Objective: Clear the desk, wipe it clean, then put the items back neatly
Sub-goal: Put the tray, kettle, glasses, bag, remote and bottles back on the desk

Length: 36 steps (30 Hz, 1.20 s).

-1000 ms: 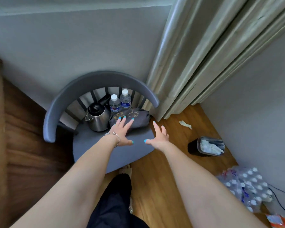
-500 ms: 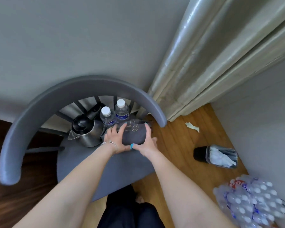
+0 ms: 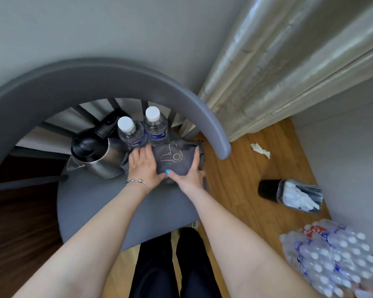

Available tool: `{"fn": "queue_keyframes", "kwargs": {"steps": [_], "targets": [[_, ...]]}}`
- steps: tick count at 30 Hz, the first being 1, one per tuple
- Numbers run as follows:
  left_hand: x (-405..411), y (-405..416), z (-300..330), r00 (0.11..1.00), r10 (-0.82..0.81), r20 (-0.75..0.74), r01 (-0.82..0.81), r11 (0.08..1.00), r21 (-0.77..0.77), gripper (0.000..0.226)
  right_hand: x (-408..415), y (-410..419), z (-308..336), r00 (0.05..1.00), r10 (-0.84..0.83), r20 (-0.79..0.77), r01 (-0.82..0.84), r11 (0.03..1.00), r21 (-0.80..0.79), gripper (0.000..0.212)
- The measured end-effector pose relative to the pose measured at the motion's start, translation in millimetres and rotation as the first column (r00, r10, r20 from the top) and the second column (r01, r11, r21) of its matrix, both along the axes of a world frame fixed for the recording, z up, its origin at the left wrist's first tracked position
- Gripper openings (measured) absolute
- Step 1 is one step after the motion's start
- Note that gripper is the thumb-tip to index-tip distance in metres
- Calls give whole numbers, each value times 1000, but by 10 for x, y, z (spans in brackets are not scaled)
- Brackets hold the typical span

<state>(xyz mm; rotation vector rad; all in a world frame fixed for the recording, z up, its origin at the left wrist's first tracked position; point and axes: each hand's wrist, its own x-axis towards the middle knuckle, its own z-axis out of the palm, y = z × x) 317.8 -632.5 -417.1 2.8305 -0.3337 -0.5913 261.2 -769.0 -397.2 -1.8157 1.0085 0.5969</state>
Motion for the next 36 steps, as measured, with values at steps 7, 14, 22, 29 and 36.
{"fn": "queue_keyframes", "kwargs": {"steps": [7, 14, 22, 29, 36], "targets": [[-155, 19, -110, 997, 72, -36, -75, 994, -82, 83, -62, -131, -292, 994, -11, 112, 3, 997, 74, 118], [-292, 55, -223, 962, 159, -221, -229, 911, -342, 69, -104, -194, -413, 976, -93, 198, 58, 983, 177, 98], [-430, 9, -304, 940, 70, -333, -202, 902, -382, 54, -115, -207, -410, 961, -161, 224, 103, 963, 251, 83], [-769, -57, -174, 884, 237, -402, -426, 763, -486, 59, -180, -122, -389, 946, -103, 309, 34, 975, 219, 83], [-1078, 94, 397, 903, 286, -320, -428, 660, -617, 96, -373, -21, 142, 914, -79, 398, -45, 955, 294, 80]]}}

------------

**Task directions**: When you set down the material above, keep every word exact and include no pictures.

**Written solution**:
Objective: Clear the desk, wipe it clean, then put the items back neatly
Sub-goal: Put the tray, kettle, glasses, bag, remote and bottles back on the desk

Length: 36 steps (30 Hz, 1.20 s).

-1000 ms: 
-500 ms: 
+0 ms: 

Available tool: `{"fn": "queue_keyframes", "kwargs": {"steps": [_], "targets": [[_, ...]]}}`
- steps: tick count at 30 Hz, the first being 1, one per tuple
- Numbers run as follows:
  left_hand: x (-405..411), y (-405..416), z (-300..330), r00 (0.11..1.00), r10 (-0.82..0.81), r20 (-0.75..0.74), r01 (-0.82..0.81), r11 (0.08..1.00), r21 (-0.77..0.77), gripper (0.000..0.226)
  right_hand: x (-408..415), y (-410..419), z (-308..336), r00 (0.05..1.00), r10 (-0.84..0.83), r20 (-0.79..0.77), r01 (-0.82..0.84), r11 (0.03..1.00), r21 (-0.80..0.79), gripper (0.000..0.212)
- The measured end-effector pose relative to the pose measured at the motion's start, translation in millimetres and rotation as the first column (r00, r10, r20 from the top) and the second column (r01, r11, r21) of its matrix, both along the axes of a world frame fixed for the recording, z up, its origin at the left wrist's first tracked position
- Gripper openings (measured) absolute
- Step 1 is one step after the motion's start
- Note that gripper is the thumb-tip to index-tip distance in metres
- Calls give whole numbers, each value times 1000, but by 10 for x, y, z (spans in brackets are not scaled)
- Brackets hold the typical span

<state>(xyz mm; rotation vector rad; all in a world frame fixed for the recording, z up, its origin at the left wrist's first tracked position; point and axes: each hand's wrist, its own x-axis towards the middle knuckle, its own z-axis out of the palm, y = z × x) 317.8 -632.5 -417.1 2.8305 -0.3337 -0.5913 261.2 -769.0 -397.2 -1.8157 1.0085 0.5969</state>
Motion for the next 36 steps, as measured, with values at steps 7, 14, 22, 29 and 36.
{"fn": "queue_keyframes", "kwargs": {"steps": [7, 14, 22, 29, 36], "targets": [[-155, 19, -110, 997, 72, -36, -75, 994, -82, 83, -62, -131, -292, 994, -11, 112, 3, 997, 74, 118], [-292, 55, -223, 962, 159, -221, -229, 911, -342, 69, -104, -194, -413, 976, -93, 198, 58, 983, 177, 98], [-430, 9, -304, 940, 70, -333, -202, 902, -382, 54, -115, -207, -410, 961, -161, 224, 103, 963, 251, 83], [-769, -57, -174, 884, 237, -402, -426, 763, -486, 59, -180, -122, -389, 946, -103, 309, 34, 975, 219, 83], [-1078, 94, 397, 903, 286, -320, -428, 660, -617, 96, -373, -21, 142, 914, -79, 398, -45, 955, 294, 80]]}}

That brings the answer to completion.